Personal information
- Full name: Ernst-Aleksander Joll
- Date of birth: 8 September 1902
- Place of birth: Reval, Governorate of Estonia, Russian Empire
- Date of death: 3 April 1935 (aged 32)
- Place of death: Tallinn, Estonia
- Height: 1.73 m (5 ft 8 in)
- Position: Forward

Senior career*
- Years: Team / Apps / (Gls)
- 1920–1924: Kalev
- 1926–1930: Tallinna Jalgpalli Klubi

International career
- 1920–1929: Estonia / 23 / (4)

= Ernst Joll =

Estonian footballer and journalist

Ernst-Aleksander Joll (8 September 1902 – 3 April 1935) was an Estonian footballer and sports journalist.

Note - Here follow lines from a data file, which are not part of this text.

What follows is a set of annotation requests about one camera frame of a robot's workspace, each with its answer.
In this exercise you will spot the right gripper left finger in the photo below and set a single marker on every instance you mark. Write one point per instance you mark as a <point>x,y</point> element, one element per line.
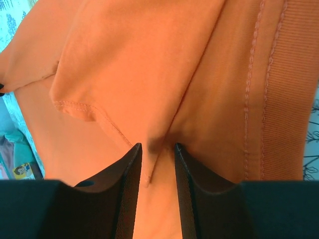
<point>102,206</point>

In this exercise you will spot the floral patterned table mat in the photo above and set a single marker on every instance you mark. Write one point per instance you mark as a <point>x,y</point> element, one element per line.
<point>19,158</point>

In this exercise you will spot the orange t-shirt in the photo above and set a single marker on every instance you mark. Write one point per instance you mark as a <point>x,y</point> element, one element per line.
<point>233,81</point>

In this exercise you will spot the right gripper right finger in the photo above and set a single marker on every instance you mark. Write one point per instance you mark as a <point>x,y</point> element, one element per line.
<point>210,206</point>

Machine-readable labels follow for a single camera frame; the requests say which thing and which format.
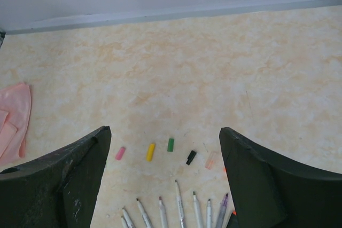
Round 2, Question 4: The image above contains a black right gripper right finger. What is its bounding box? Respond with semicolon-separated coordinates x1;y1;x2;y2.
219;127;341;227

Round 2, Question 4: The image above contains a pink marker cap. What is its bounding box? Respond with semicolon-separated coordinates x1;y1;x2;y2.
115;147;126;160

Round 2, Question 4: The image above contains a grey purple pen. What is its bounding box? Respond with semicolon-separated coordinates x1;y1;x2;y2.
215;193;229;228

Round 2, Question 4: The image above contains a dark green capped marker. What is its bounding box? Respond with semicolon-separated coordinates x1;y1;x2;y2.
192;191;204;228

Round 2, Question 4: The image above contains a black marker cap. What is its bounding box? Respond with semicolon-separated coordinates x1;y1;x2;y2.
186;150;197;166

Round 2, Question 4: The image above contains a pink capped marker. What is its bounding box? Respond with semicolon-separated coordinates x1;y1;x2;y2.
159;196;168;228

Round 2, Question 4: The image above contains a clear pink pen cap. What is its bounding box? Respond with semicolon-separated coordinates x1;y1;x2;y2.
205;151;217;170

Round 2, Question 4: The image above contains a dark green marker cap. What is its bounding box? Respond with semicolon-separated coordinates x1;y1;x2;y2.
167;138;174;152

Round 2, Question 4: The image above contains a light green capped marker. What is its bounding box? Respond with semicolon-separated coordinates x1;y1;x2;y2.
136;198;153;228

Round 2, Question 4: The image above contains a black capped white marker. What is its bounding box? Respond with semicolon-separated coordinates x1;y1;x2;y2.
206;199;212;228

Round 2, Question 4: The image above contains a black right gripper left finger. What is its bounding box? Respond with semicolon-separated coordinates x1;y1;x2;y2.
1;127;111;227

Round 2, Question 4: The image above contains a yellow capped white marker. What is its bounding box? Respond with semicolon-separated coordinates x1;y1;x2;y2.
121;216;129;228

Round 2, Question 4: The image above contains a pink cloth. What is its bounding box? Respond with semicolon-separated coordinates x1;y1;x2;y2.
1;83;32;165

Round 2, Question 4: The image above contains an aluminium frame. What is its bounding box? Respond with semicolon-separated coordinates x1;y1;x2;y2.
1;0;341;42

He was selected to represent Estonia in their first ever international match against Finland in 1920. Joll also represented Estonia at the 1924 Summer Olympics.

==Career==
Joll was recruited to Kalev in 1920 by Eduard Hiiop. Later the same year, on 17 October 1920, Joll played as a forward in Estonia's first ever international match against Finland. He won the 1923 Estonian Championship with Kalev, becoming top scorer in the tournament. Joll was a member of the Estonia national team that competed at the 1924 Summer Olympics, losing their only game against the United States. He won two more Estonian championships with Tallinna Jalgpalli Klubi, in 1926 and 1928.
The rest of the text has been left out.